▸ AIM OF THE TASK
Each line of the data that includes the string "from" is to be copied out.

▸ DATA PROVIDED
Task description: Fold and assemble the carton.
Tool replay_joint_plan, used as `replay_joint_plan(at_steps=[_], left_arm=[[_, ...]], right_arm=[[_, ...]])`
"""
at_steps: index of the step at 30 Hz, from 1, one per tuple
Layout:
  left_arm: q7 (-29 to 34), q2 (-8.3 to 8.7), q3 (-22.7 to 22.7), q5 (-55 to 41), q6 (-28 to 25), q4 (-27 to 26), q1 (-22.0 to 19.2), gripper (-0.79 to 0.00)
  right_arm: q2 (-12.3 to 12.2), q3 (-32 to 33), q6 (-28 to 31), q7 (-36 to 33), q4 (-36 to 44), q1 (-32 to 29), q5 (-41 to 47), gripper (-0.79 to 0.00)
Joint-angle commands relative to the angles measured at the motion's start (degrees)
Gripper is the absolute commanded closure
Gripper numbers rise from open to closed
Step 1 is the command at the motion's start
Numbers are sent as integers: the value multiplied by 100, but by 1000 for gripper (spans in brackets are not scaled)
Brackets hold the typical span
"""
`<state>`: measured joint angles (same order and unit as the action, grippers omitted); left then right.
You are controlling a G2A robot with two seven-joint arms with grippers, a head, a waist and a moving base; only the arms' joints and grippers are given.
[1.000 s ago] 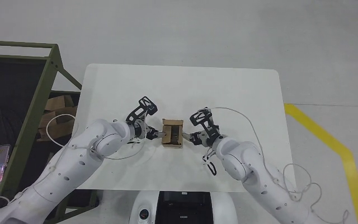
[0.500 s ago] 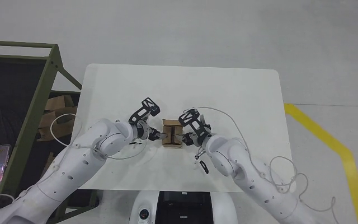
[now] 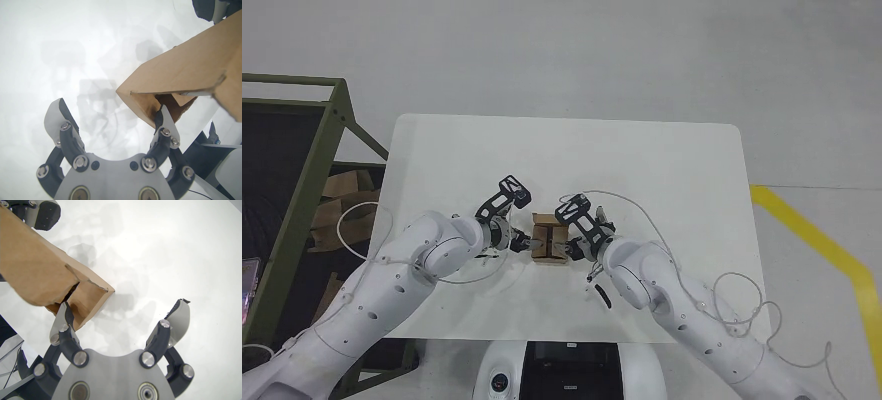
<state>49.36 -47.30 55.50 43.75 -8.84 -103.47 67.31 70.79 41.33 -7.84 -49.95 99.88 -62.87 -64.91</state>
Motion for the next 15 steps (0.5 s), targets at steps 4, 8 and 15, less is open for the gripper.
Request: replay_joint_plan(at_steps=[4, 8, 15], left_arm=[[31, -27, 8, 6, -12, 17, -5, -785], [56, -47, 21, 20, -34, 27, -5, -785], [69, -78, 56, 18, -61, 46, 13, -785]], right_arm=[[66, -57, 1, -107, -112, 78, -14, -785], [117, -90, 0, -182, -190, 126, -25, -785], [192, -103, 9, -260, -283, 171, -45, -785]])
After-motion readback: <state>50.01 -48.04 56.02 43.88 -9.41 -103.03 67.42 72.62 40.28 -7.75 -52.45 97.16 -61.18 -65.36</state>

▸ SOLUTION TO THIS TASK
at_steps: index of the step at 30 Hz, from 1, one per tuple
Gripper numbers rise from open to closed

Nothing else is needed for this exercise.